Editorial: Our world not quite the way it has been

“Can you hear me now?”

That phrase, made popular by Verizon in marketing years ago, takes on a new meaning today when one envisions Big Brother sitting in a dark office listening in on your cell phone conversations.

Of course, the feds say they haven’t been listening. Yeah, but …

What is this world coming to? In the last 30 days we’ve learned:

The Internal Revenue Service likes to party, and party hard, at our expense.

The extent of domestic eavesdropping extends way beyond what any citizen envisioned.

The Syrian government has used chemical weapons in its suppression efforts.

As a result, President Barack Obama ordered more aid to Syrian rebels, despite the fact many of the rebel forces are directly linked to al-Qaida.

Gas prices here in Michigan not only topped the $4 mark, they surged past the $4.25 mark as well.

Charlie Brown actually kicked the football – Lucy didn’t pull it away at the last minute.

OK, so we exaggerated about Charlie Brown.

Is it just us, or does it seem the world is spinning out of control?

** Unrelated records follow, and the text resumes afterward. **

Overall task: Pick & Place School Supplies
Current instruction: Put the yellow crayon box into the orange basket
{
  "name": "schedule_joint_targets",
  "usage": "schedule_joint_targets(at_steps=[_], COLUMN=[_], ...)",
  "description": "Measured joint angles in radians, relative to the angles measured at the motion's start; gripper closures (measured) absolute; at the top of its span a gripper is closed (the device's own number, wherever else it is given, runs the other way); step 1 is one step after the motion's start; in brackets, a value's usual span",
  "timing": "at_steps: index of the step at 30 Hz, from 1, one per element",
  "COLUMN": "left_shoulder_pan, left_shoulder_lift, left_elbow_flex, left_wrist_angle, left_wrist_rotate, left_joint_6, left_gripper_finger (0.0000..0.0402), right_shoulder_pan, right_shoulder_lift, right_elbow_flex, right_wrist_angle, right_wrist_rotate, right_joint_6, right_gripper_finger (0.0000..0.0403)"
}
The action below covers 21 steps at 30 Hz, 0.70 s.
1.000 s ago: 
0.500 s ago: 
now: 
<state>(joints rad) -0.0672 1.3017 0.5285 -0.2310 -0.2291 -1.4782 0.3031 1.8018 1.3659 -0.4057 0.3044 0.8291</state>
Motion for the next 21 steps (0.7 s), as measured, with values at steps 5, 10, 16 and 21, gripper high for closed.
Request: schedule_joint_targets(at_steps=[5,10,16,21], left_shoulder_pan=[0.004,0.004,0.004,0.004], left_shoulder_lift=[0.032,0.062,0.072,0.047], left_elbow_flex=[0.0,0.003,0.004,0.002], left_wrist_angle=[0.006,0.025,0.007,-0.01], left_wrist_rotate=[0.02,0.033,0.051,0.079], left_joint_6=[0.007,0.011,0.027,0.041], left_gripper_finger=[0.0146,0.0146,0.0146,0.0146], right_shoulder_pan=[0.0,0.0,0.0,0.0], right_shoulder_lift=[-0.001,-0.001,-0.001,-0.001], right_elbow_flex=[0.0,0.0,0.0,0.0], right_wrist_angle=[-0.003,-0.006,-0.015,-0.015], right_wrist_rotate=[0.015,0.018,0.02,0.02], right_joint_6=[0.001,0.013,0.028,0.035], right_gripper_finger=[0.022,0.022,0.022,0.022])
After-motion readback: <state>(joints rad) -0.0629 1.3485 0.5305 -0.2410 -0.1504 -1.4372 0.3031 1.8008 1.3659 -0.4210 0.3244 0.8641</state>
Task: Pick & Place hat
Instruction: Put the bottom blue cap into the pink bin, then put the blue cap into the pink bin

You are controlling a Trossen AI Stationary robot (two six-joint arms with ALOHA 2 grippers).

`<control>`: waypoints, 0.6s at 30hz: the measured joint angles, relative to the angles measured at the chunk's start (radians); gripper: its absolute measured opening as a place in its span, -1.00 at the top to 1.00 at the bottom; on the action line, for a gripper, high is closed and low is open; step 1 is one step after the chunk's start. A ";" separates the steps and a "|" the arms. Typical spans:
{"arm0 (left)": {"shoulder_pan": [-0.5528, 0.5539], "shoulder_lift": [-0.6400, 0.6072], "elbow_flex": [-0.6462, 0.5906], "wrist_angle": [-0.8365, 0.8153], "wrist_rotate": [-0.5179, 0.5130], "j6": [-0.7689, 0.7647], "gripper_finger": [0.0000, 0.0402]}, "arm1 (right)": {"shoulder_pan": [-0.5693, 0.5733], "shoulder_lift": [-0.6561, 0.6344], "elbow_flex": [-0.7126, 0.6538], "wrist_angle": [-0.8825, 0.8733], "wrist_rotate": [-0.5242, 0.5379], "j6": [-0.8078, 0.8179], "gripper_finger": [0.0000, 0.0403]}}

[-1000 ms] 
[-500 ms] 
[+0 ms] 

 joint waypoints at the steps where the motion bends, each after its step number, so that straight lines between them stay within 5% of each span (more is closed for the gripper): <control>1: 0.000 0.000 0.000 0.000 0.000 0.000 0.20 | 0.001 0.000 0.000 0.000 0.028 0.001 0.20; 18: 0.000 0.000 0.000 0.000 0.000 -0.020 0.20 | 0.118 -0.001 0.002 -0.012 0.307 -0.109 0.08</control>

The same day the President announced more aid to Syrian rebels, Associated Press reported that in documents left behind by al-Qaida forces in Africa, it was learned the terrorist organization apparently now has in its possession weaponry capable of bringing down passenger airplanes, a reality governments have feared for some time.

And we want to give these terrorists funding in Syria? Are we crazy?

In Iraq this week a wave of car bombs exploded across the country.

In Afghanistan this week the Taliban attacked both the airport and multiple sites around Kabul.

Why should we expect Syria will be any different if we get more involved there?

James Madison, one of our country’s founders, warned “the essence of government is power, and power, lodged as it must be in human hands, will ever be liable to abuse.”

Whether abuse, insanity or lack of common sense, it seems the world is tilting on its axis into a crazy abyss these days.

One wonders, “can you hear us now?”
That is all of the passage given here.